Thursday, November 29, 2012

    Kicking And Dreaming--The Story Of Heart

     
    I first heard the group Heart when the song "Crazy On You" was played on the local rock radio station on the night of my high school graduation in Walla Walla.  Although it was on just a silly AM car radio, something really came through, a special kind of charisma that is heard to put into words.   That summer (1976),  I saw them again on the WSU public TV channel, the show was called Second Ending and the true talent of the group came across including Ann Wilson's ability to connect with the audience, I don't think the Second Ending was ever again able to live up to that episode. Ironically, I saw Heart perform live in concert at the University Of Idaho down the road from WSU in 1978.  Bottom picture is Heart's first album, autographed by it's bass player Steve Fossen, who I met at a Seattle after hours party.
    "Kicking And Dreaming" is the latest book from Charles Cross, who has written about almost every iconic Rock act to come out of the Seattle area.  The story is actually told by  Ann and Nancy Wilson, the sisters who fronted the group.

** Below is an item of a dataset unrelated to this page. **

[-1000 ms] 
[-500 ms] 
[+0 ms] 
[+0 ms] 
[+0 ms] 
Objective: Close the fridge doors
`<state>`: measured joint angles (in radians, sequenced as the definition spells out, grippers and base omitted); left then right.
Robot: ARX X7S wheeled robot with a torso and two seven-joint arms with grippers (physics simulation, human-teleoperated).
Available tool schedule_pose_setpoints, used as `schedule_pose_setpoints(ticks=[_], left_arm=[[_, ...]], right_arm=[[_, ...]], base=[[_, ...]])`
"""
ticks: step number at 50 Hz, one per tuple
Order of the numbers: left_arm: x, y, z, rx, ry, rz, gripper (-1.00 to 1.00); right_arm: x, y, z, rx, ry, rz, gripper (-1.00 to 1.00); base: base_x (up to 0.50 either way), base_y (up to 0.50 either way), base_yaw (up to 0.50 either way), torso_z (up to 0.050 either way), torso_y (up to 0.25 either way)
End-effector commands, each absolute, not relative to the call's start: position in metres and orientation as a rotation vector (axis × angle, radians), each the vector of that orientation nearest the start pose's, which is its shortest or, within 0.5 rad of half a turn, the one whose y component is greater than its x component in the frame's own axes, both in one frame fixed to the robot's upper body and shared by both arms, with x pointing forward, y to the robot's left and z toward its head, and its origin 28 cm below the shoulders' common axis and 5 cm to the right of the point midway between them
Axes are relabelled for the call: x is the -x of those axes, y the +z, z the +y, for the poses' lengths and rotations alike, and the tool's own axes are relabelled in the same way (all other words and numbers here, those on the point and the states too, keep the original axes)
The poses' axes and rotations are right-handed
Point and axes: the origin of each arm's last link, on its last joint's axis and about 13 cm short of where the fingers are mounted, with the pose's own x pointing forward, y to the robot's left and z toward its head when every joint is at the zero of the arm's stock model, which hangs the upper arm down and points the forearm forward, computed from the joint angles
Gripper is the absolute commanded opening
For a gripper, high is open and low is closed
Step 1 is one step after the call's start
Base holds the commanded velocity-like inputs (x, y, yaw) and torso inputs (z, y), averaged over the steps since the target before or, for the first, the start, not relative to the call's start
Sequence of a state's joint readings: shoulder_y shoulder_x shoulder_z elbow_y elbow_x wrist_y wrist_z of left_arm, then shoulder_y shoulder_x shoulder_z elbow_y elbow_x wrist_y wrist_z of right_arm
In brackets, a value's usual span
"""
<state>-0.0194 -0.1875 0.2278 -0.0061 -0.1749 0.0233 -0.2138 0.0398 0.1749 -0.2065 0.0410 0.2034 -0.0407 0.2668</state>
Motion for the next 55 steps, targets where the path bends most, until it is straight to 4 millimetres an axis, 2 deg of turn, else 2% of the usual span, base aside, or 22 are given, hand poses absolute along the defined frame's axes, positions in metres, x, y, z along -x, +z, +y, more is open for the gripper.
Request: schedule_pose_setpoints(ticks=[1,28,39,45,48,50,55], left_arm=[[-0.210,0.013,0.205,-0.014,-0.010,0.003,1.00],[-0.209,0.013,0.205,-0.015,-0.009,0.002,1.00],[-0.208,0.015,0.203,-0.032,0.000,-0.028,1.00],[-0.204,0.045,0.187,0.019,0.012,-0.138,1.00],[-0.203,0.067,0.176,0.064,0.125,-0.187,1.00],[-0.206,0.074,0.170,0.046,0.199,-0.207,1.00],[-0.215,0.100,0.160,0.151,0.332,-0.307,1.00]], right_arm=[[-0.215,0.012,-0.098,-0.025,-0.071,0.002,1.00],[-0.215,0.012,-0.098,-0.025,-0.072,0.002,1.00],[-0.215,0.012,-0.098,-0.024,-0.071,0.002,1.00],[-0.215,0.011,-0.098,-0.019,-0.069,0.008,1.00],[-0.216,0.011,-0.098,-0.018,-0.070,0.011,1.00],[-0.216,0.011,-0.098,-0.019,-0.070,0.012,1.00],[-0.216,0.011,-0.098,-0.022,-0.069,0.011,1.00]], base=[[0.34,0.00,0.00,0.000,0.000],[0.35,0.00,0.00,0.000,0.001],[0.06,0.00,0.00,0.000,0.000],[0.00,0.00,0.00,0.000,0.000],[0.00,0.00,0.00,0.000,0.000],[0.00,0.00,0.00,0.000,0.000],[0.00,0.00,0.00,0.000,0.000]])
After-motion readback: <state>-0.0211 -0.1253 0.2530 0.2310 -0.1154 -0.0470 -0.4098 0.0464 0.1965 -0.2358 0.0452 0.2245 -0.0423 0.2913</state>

    Without giving away too much of the book before you read it, the Wilson sister were raised in a military family and moved many times, finding it difficult to make friends, the sister stuck together as a family, perhaps it was a positive for the act that they were unable to assimilate, that they would be able to carve out a niche of their own. 
    The family finally settled in Bellevue and Ann was a high school outcast because of her weight issues. The girls were inspired by the Beatles.  They started performing as teenagers, when they played at their family's church, they played a rock song that emptied the congregation, much like John Lennon's famous spoken faux pas.
     The book chronicles the band's meteoric rise, their sudden fall, and how they were able to pick themselves back up and still today, be an act to be reckoned with.  Not always a happy story, they speak about gender discrimination by groups like the Marshal Tucker Band who pulled the plug on them while they were performing as a warm up band and heartache from broken love affairs and school rejection.  Nancy also speaks candidly about hear divorce from Cameron Crowe.
    My cousin Burl Barer was listed in the acknowledgements as a contributor to the book as was my old boss Pat O'Day.